In the embodiment of the invention, the model can be trained by using a supervised machine learning method through predetermining the negative sample data in the preset database, namely, the model can be predicted by training the characteristics of seed data (namely positive sample data) provided by a marketer and the characteristics of the negative sample data, so that the prediction model is more accurate and has better prediction effect; furthermore, P pieces of data in the preset database are predicted by adopting a prediction model with a good prediction effect, so that the intention score of the P pieces of data is accurate.

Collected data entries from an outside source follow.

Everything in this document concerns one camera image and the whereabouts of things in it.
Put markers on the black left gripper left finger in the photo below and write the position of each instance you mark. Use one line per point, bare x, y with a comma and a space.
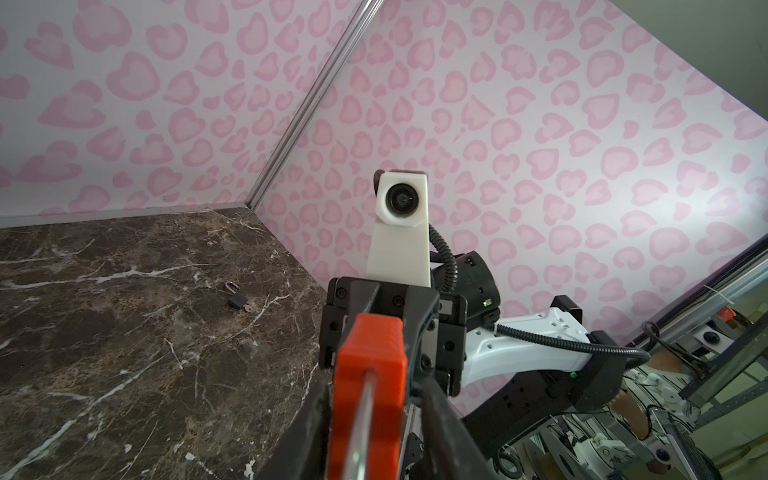
302, 452

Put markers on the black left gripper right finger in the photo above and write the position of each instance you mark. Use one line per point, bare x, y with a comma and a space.
449, 450

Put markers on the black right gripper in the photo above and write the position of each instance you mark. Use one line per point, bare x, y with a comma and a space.
434, 327

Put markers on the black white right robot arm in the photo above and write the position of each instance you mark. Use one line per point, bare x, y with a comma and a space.
552, 363

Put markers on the small black padlock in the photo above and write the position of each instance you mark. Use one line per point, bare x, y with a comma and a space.
237, 298

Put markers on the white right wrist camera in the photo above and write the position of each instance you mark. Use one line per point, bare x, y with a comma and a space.
399, 249

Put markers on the aluminium frame post right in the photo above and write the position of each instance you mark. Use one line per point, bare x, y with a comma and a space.
362, 18

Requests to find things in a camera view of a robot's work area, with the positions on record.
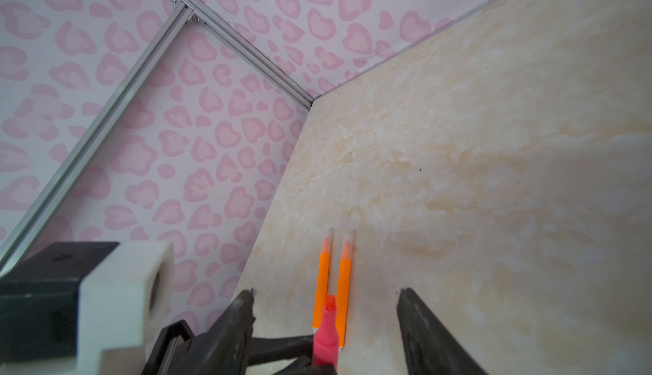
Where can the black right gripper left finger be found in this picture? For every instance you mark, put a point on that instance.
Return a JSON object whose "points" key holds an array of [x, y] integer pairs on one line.
{"points": [[225, 347]]}

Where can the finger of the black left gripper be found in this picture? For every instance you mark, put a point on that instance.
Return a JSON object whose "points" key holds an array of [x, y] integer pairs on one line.
{"points": [[299, 349], [163, 351]]}

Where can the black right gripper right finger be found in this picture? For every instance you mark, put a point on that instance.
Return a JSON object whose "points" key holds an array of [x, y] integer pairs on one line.
{"points": [[429, 348]]}

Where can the orange highlighter pen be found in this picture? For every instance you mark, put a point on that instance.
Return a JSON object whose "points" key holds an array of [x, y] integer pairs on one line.
{"points": [[343, 285], [322, 278]]}

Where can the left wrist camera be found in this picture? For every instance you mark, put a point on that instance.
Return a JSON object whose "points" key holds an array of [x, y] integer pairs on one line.
{"points": [[84, 307]]}

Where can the diagonal aluminium frame bar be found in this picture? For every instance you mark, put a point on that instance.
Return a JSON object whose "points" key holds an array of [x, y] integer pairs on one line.
{"points": [[47, 204]]}

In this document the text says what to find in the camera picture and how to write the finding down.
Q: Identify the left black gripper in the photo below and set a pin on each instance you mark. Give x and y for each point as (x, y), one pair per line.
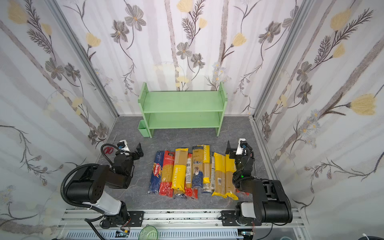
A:
(133, 154)

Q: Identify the blue portrait spaghetti bag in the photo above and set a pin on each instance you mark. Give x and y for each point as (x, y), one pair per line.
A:
(198, 175)

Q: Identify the blue Barilla spaghetti box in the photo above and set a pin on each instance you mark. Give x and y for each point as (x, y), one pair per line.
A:
(156, 173)

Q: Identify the yellow Pastatime spaghetti bag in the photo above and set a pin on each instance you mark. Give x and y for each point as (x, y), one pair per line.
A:
(206, 169)

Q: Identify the yellow label spaghetti bag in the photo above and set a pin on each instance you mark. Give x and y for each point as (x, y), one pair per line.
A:
(179, 170)

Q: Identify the red white-label spaghetti bag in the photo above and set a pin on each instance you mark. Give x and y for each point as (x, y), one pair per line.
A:
(189, 191)

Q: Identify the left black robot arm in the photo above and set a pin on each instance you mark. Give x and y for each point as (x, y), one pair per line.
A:
(84, 186)

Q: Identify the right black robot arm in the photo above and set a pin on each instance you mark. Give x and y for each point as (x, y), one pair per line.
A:
(269, 204)

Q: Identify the green two-tier shelf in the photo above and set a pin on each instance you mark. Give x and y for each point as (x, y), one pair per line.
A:
(183, 110)

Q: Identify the clear barcode spaghetti bag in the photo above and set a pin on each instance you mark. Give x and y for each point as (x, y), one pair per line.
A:
(212, 178)

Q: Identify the small green cup bin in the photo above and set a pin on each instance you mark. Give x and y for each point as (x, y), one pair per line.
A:
(143, 129)

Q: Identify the yellow Pastatime bag right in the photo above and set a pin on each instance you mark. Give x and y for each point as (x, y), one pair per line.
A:
(230, 191)

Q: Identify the green round plastic lid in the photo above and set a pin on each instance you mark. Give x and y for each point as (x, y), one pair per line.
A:
(148, 233)

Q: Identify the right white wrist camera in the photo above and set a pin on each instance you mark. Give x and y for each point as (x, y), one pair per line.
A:
(241, 145)

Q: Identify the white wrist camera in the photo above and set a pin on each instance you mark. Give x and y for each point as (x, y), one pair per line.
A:
(241, 145)
(123, 146)

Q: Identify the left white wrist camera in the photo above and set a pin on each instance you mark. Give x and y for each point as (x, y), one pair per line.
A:
(123, 146)

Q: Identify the red handled scissors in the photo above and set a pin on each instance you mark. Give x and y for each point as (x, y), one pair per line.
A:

Optionally, the obtaining N pieces of data from a preset database includes: and acquiring the N pieces of data with the cooling time less than a preset threshold value from the preset database according to the range of the requested data.
In the embodiment of the invention, by presetting the cooling time of each piece of data in the preset database, the data with the cooling time greater than or equal to the preset threshold value can be avoided being selected; in an application aspect, the cooling time of the data can be used for identifying the number of times that the data is recommended to the marketer or the number of times that the data is used by the marketer through the marketing platform, so that the same data can be prevented from being recommended to multiple users by setting the cooling time of the N pieces of data to be smaller than a preset threshold value, the technical problem that the users corresponding to the data, which are caused by the fact that the multiple marketers use the same data in the same time period, are harassed can be prevented, and the experience of the marketer and the users is improved.
Optionally, the requested data includes first data, and after the requested data is extracted from the target data interval, the method further includes: updating a cooling time of the first data if it is determined that the first data is used.
In the embodiment of the invention, the cooling time of each piece of data in the preset database can be updated according to the actual use condition of each piece of data, if a certain piece of data is used by a marketer through a marketing platform in a first time period (namely, the marketer already markets commodities to a user corresponding to the piece of data through the marketing platform), the data can be prevented from being recommended to other marketers in the cooling time by updating the cooling time of the piece of data, so that the problem that the commodities are repeatedly sold to the same user due to the fact that different marketers obtain the same piece of data can be avoided, the privacy and the safety of the user can be protected, and the experience of the user can be improved.
In a second aspect, an apparatus for upgrading a cascade device provided in an embodiment of the present invention includes:
the device comprises an acquisition module, a storage module and a processing module, wherein the acquisition module is used for acquiring request information, and the request information comprises the quantity of requested data, the range of the requested data and the value corresponding to the requested data;
the processing module is used for acquiring N pieces of data and the intention score of each piece of data in the N pieces of data from a preset database according to the request information, and the range of the N pieces of data is matched with the range of the requested data; dividing the N data into T data intervals according to the range to which the N data belong and the intention score of each piece of data in the N data, wherein each data interval in the T data intervals comprises at least one piece of data in the N data; obtaining the intention conversion rate of each data interval according to the intention score of at least one piece of data included in each data interval; determining the intention conversion rate corresponding to the requested data according to the value corresponding to the requested data, the reference value corresponding to the requested data and the reference intention conversion rate corresponding to the requested data; wherein N is more than or equal to T and is more than 0;
and the extraction module is used for screening out a target data interval of which the intention conversion rate is matched with the intention conversion rate corresponding to the requested data from the T data intervals, and extracting the requested data from the target data interval according to the quantity of the requested data.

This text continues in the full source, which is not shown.